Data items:

BEGIN

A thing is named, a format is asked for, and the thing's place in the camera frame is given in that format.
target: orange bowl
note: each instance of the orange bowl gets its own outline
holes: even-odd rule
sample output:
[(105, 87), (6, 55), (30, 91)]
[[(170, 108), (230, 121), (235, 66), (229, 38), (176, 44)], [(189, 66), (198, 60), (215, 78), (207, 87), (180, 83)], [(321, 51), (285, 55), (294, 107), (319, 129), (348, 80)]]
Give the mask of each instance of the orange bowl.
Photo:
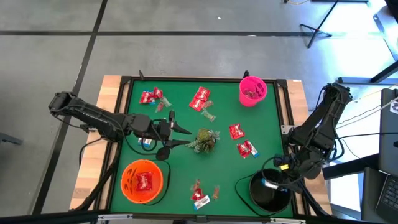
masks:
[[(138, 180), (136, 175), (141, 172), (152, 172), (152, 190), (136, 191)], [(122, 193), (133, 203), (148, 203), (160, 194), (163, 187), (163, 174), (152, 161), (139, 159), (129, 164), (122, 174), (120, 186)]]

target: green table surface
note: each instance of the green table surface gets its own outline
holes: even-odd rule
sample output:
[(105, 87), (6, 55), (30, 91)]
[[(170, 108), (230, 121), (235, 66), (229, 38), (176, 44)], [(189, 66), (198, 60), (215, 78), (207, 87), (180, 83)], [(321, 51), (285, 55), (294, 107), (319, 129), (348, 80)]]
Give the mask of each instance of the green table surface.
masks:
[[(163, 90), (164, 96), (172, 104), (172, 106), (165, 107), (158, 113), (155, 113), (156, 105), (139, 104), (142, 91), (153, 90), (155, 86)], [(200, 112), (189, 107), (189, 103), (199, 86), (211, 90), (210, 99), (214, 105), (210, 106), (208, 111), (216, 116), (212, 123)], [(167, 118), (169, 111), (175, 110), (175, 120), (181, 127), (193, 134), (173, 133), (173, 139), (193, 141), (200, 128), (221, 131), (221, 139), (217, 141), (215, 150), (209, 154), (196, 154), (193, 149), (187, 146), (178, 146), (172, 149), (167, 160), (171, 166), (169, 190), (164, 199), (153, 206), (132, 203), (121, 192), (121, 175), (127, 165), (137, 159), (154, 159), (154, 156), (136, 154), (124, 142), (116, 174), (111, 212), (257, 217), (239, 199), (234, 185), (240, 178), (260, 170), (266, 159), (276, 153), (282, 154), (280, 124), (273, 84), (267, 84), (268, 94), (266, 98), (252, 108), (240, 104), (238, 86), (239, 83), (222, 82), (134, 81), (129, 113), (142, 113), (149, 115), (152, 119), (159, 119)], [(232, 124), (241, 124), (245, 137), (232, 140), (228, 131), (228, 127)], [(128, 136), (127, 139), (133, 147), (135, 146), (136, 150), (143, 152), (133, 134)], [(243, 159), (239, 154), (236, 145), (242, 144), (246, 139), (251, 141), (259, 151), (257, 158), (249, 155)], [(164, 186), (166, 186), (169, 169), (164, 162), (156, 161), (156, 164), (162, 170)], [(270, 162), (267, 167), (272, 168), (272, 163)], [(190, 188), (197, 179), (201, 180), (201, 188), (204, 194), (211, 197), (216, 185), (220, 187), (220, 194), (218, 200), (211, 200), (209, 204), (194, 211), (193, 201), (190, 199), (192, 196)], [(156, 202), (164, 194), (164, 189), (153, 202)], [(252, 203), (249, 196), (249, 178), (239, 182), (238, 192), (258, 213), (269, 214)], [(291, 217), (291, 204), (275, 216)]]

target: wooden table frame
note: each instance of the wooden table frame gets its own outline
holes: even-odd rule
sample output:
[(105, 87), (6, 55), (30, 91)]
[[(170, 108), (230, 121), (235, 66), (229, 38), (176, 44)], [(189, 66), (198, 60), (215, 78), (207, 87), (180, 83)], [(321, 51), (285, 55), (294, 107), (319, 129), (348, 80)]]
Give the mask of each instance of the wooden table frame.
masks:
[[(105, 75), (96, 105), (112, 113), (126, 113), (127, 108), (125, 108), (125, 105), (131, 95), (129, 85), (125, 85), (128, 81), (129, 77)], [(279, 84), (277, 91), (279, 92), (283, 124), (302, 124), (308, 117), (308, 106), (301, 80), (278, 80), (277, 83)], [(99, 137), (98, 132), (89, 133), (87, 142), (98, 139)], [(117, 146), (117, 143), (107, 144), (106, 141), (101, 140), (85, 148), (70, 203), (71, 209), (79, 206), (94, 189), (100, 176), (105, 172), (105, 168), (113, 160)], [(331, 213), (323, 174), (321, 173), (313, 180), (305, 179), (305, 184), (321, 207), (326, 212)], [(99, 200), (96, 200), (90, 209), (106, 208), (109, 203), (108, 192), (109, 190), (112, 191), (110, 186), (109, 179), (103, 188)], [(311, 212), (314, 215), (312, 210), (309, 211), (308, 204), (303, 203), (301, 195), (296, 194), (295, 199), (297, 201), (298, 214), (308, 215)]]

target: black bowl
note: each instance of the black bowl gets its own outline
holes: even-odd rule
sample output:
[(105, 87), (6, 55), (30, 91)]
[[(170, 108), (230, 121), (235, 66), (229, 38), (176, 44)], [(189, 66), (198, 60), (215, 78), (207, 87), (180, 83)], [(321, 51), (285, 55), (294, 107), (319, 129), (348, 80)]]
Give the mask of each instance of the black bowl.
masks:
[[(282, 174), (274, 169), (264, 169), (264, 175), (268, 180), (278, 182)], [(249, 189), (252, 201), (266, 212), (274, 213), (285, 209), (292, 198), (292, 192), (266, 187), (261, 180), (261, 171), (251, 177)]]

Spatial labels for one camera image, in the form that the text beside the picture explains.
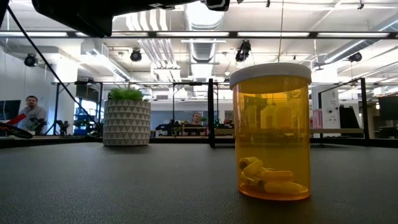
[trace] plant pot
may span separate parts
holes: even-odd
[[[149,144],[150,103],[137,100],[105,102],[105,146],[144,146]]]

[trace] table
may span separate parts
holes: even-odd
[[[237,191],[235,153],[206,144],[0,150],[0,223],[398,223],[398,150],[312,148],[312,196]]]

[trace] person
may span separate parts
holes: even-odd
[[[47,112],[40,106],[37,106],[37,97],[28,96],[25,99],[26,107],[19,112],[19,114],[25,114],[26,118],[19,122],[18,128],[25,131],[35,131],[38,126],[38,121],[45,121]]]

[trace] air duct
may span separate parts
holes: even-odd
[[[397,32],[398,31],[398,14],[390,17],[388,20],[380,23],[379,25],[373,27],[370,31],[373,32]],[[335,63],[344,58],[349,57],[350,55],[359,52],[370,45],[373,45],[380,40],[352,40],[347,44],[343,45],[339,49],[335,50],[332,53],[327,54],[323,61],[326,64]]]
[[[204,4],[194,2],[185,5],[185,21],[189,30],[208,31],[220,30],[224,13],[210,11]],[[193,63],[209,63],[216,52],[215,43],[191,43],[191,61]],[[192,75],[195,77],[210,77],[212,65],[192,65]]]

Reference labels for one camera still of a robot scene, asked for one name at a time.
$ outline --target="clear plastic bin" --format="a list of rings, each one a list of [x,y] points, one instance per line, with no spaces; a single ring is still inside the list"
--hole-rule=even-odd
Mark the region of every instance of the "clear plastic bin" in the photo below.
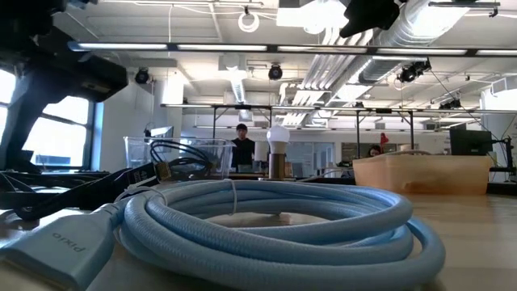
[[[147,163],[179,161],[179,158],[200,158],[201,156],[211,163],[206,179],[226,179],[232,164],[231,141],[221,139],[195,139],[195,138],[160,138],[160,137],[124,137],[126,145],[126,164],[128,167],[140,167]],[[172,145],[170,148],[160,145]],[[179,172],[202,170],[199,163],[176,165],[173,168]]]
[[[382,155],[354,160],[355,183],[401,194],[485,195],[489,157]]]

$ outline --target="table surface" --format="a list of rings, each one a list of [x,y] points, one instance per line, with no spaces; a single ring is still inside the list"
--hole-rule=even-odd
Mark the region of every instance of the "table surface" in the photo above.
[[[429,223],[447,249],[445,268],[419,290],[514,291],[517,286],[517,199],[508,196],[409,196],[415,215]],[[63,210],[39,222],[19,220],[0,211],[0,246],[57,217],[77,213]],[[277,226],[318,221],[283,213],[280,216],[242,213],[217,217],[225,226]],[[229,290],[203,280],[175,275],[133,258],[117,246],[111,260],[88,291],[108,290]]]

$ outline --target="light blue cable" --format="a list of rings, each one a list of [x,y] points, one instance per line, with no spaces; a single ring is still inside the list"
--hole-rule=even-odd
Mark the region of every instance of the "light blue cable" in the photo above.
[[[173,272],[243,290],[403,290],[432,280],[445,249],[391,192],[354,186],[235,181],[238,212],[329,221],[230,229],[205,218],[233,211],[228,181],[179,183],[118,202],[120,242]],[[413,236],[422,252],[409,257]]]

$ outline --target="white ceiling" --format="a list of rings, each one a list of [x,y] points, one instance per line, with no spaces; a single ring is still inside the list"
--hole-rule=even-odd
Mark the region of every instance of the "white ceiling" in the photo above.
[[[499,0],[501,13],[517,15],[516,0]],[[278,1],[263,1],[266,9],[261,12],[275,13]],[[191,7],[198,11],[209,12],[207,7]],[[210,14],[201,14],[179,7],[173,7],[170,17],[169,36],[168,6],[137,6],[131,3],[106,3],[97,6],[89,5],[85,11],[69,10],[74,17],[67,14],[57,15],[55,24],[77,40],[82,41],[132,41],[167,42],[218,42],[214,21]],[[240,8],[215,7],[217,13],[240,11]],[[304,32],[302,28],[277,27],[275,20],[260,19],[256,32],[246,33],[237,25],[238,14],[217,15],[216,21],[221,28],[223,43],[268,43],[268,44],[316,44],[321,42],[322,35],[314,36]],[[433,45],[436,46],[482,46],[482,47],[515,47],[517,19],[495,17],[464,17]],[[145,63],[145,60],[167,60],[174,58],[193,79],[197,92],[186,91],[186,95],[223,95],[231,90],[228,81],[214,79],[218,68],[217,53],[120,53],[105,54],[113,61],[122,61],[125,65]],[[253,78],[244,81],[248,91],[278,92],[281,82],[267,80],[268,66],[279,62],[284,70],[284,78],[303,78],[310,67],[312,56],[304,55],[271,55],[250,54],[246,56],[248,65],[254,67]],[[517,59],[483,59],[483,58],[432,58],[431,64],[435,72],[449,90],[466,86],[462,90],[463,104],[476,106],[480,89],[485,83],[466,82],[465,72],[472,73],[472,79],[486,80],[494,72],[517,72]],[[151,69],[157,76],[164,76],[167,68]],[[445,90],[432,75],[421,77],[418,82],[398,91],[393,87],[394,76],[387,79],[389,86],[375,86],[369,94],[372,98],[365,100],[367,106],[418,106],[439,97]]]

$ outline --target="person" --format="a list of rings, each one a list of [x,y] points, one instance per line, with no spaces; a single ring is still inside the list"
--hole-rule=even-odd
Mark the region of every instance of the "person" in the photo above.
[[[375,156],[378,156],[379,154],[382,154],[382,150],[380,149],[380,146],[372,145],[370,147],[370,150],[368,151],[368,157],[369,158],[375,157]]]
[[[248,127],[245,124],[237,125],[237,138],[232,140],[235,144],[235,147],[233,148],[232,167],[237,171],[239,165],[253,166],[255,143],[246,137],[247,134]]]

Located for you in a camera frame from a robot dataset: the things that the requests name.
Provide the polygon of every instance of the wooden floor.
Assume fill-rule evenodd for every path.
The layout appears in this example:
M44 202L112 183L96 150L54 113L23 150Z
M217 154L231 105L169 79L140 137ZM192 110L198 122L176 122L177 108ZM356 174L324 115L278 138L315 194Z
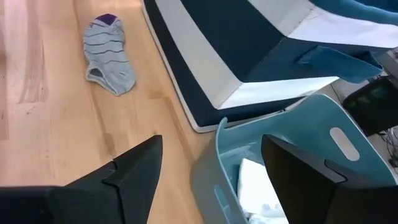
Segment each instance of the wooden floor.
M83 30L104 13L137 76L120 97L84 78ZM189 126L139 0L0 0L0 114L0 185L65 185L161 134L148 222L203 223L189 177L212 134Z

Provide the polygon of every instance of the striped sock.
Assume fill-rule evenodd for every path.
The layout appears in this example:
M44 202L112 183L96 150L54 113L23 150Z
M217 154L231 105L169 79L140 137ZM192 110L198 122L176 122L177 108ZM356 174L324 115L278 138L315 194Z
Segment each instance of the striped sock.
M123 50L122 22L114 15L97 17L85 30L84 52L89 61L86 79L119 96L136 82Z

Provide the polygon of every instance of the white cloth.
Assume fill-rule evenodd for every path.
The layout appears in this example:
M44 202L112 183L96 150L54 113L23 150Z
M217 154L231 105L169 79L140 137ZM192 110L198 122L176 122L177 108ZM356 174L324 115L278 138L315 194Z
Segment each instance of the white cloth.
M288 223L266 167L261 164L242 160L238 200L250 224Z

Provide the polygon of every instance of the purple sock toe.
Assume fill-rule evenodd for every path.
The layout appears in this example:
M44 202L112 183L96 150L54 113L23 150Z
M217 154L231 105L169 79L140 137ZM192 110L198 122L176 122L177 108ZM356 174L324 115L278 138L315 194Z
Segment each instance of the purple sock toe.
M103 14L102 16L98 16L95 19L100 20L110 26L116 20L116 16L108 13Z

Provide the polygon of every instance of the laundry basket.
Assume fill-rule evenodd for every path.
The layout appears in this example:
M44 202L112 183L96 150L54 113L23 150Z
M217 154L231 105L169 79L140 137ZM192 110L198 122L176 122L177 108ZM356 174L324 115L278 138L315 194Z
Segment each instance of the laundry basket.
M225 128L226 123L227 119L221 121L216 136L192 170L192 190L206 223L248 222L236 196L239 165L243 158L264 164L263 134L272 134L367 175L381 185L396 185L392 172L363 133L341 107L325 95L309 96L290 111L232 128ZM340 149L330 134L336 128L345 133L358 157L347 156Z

END

Copy the records above exactly, from the first line through the line containing "Give the mask of each instance of the green", and leave out the pictures.

EXERCISE ANSWER:
A thing is named, a format is asked for, and the thing's place in the camera frame is given in that format.
target: orange bowl
note: each instance of the orange bowl gets its own outline
holes: even-odd rule
sample output:
[(105, 87), (6, 55), (30, 91)]
[[(170, 108), (230, 121), (235, 66), (229, 38), (176, 44)], [(189, 66), (198, 60), (215, 78), (207, 87), (180, 83)], [(321, 51), (285, 55), (294, 107), (319, 129), (348, 80)]]
Give the mask of each instance of the orange bowl.
Photo:
masks:
[[(138, 180), (136, 175), (141, 172), (152, 172), (152, 190), (136, 191)], [(122, 193), (133, 203), (148, 203), (160, 194), (163, 187), (163, 174), (152, 161), (139, 159), (129, 164), (122, 174), (120, 186)]]

target: green table surface
note: each instance of the green table surface gets its own outline
holes: even-odd rule
sample output:
[(105, 87), (6, 55), (30, 91)]
[[(170, 108), (230, 121), (235, 66), (229, 38), (176, 44)], [(189, 66), (198, 60), (215, 78), (207, 87), (180, 83)], [(321, 51), (285, 55), (294, 107), (319, 129), (348, 80)]]
Give the mask of each instance of the green table surface.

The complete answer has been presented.